Rare Diseases Lead Hospitalizations at HC Child and Adolescent Institute
A new survey carried out by doctor Cristina Grassiotto, pediatrician coordinator of the Infirmary of the Institute for Children and Adolescents at the Hospital das Clínicas of the Faculty of Medicine of USP, and by Magda Carneiro Sampaio, president of the boards of directors of the Institute for Children and Adolescents and the Integrated Center for Genetic Diseases (Cigen), showed that 60% of hospital admissions are caused by rare diseases.
According to the WHO, diseases that affect up to 1.3 in every 2 thousand people are considered rare. Magda explains that the majority of rare diseases occur due to genetic predisposition: “The majority of rare diseases, around 80%, are of genetic origin and it is estimated that 75% already appear in childhood. So that’s right, the pediatrician is the doctor who really cares and who should suspect and diagnose rare diseases.”

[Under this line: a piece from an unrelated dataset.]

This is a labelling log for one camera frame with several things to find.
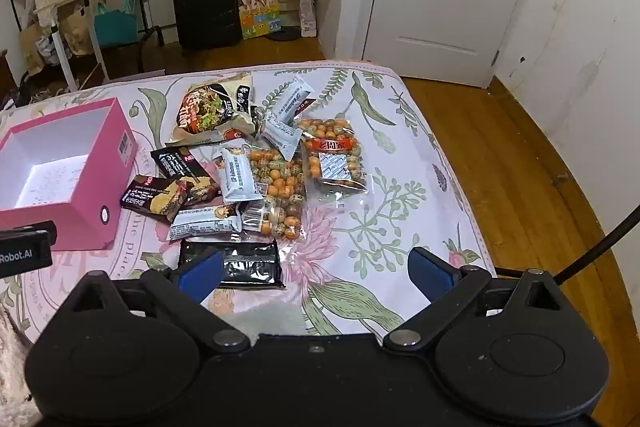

Hospitalizations and transplants
The survey was carried out between January 29th and February 2nd. During this period, 128 children and adolescents admitted to the institute were observed and, of these, 77 had rare diseases as the main cause of hospitalization. Cristina explains that these hospitalizations occurred mainly for rare cancers: “We had a predominance of children who had rare cancers. In addition to these, the groups that stand out include children who undergo liver and kidney transplants”.
Another important cause of hospitalization at the institute is congenital malformations, which lead to newborns needing intensive therapy and, often, undergoing surgical procedures.
Regain your perspective on life
Transplants are quite complex and invasive procedures, which are terribly scary for a child. However, as the experts explain, the result is positive: “The pre-transplant clinical situation is more serious and more critical. Although these are very invasive procedures, children have a much better outlook and quality of life after the transplant”, says Magda.
“And the institute fully monitors this child, from hospitalization to transplant or treatment, and then the children are monitored for their entire lives. Within the Children’s Institute until the age of 18, and then continues with clinicians, with adult doctors,” he concludes.